Hall of Fame Induction: 1998
Jack Watson was one the major forces behind the explosive growth of the game in Chicago. At the time of his induction, around 850 men and 750 women were participating in Chicago area leagues he helped to organize and run for more than two decades, He also established a women's charity tournament in his wife's name, and chaired or co-chaired numerous regional and national championships, including the 1990 Nationals. Jack was an accomplished player and won the Men's 50+ and 55+. (Exmore Country Club)
An athlete who excelled in several sports, Watson played basketball, baseball, and football at Lake Forest Academy, in Lake Forest, IL. He was also president of his graduating class and of the student council at the Academy. The first indication that he would excel in racquet sports came at the University of Michigan when he played on the table tennis team that won a Big-Ten championship.
When the first platform tennis court was built at Exmore Country Club in Highland Park, IL, Watson participated in the introductory exhibition, and then continued to give clinics and promote the game. His biggest contribution to the sport was his work in organizing league play in Chicago and serving as chair or co-chair of both regional and national championships for more than 20 years. Jack was one of those few people who would always step up to further the development of the games.
But, these commitments to the administrative side of the sport did not prevent him from becoming an accomplished player. Neither did starting the sport at a relatively late age. There are not many who have logged more miles as a senior player than Watson. He competed in many regional and national tournaments all over the country and was a winner of a number of regional tournaments, including a 13-year run as the Illinois State 45′s Champion. Nationally, he won the National Senior Men’s 50+ in 1985, and was a finalist in 1986 and 1987. He won the 55+ in 1989 and was a finalist in 1991. In the 60+, he was a finalist in both 1993 and 1994.

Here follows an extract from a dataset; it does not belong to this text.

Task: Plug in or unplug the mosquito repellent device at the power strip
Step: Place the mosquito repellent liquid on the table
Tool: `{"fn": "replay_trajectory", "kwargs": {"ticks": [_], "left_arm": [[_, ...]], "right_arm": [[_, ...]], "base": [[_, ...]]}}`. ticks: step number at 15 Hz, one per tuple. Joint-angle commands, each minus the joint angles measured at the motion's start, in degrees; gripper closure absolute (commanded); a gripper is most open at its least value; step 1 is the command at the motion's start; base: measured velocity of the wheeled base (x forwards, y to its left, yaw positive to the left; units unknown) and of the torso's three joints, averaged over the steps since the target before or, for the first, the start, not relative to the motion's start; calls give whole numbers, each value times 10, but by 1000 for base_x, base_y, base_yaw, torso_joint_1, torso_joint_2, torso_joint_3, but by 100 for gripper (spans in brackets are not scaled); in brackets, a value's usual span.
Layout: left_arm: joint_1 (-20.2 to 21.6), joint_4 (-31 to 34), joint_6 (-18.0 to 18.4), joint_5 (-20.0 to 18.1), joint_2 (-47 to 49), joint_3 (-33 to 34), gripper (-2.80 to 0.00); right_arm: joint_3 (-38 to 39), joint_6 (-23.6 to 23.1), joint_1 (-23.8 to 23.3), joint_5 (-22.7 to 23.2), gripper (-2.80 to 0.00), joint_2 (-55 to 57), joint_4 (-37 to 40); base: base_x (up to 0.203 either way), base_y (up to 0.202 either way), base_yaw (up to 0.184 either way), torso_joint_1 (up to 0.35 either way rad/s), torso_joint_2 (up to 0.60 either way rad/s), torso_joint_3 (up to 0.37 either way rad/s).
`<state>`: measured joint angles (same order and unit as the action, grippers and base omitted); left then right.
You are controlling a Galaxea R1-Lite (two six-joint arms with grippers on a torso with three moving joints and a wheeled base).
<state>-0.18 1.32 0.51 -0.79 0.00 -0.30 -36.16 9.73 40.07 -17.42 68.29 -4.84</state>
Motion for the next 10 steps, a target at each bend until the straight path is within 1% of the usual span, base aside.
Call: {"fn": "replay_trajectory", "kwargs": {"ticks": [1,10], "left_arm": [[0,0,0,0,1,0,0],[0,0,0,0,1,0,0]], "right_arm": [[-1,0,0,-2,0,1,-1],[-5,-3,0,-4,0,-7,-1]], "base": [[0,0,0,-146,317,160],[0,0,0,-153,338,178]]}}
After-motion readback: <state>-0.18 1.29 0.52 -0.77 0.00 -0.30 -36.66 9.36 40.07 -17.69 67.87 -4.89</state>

Watson had a well-established reputation for good sportsmanship, integrity, and consideration for others. He was a true gentleman both on and off the court. He was modest, and fun to be with, on either side of the net, and his friendliness and encouragement attracted many new players to the game.

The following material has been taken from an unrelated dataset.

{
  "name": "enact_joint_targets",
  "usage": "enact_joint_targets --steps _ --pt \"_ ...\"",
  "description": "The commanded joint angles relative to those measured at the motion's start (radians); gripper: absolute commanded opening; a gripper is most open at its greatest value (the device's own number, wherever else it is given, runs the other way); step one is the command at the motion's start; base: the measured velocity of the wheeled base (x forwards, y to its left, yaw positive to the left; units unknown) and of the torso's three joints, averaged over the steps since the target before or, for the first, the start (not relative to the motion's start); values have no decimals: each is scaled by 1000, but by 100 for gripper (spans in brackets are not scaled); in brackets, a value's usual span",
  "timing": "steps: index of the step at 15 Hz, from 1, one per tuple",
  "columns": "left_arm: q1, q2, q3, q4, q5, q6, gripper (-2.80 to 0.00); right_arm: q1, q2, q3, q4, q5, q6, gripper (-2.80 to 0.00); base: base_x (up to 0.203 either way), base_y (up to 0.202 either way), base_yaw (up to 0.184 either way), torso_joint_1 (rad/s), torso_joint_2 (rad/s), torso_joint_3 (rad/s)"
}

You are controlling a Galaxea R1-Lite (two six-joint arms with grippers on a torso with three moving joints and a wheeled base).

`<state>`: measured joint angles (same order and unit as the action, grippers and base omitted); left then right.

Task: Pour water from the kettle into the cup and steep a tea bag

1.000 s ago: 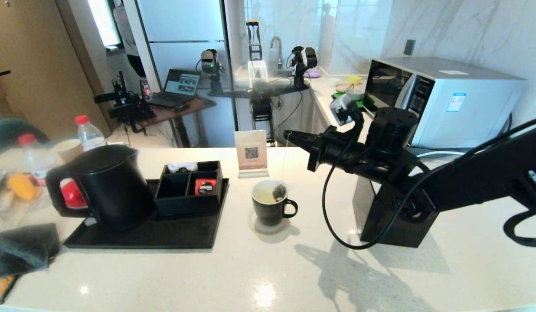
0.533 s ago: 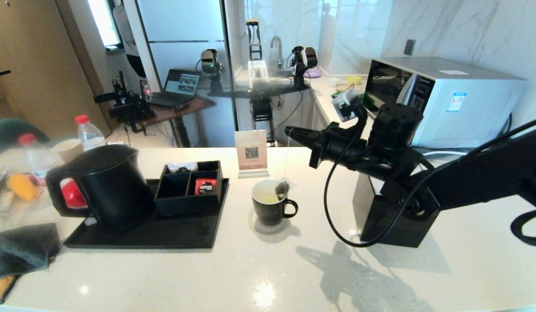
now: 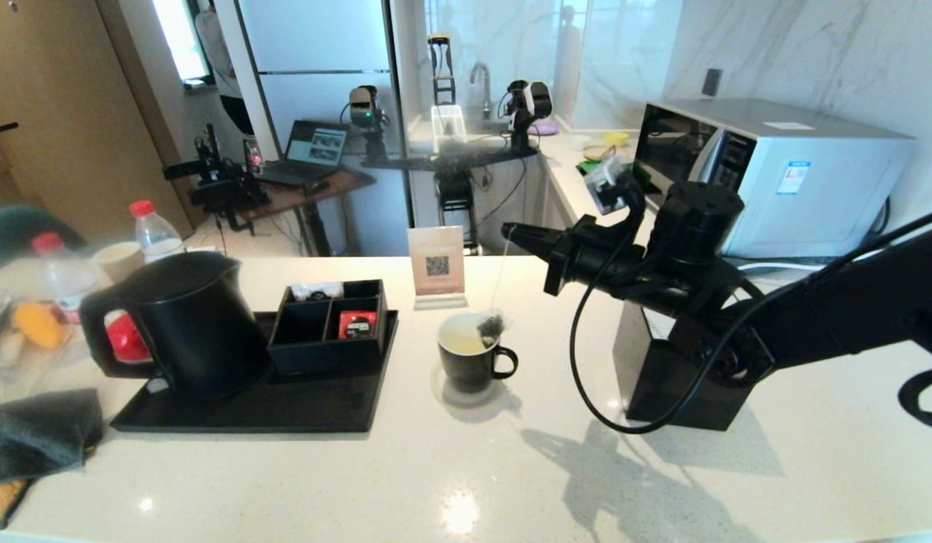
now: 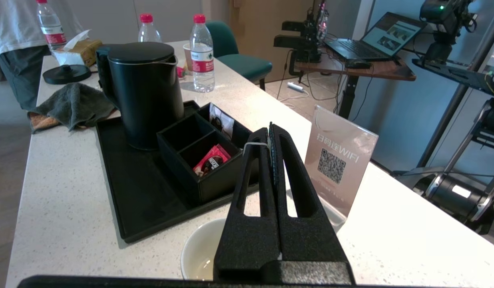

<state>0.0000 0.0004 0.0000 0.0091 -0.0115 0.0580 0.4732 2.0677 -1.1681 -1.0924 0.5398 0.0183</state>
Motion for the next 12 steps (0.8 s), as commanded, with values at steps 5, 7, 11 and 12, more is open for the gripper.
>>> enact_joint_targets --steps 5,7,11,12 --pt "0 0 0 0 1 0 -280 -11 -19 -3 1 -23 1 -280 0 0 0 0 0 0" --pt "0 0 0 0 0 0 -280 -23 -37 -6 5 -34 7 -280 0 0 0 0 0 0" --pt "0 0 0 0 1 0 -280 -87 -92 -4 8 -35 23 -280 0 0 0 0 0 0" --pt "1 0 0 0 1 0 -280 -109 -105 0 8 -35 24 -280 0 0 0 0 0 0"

At the same time, Jack’s keen competitiveness was legendary. A long-time partner recalls that, “we were in an important tournament match, and I was not serving well, having faulted several times. At a key stage of the match, I served two more faults in a row, and my partner raised his hand, called time out, walked back from the net to the baseline, and said to me (loudly), ‘if you fault one more time, you’ll finish playing this match by yourself!’ I didn’t fault again.”
In recognition of Jack’s contribution to the game at Exmore Country Club, the warming “hut“ is named the “‘Watson House.”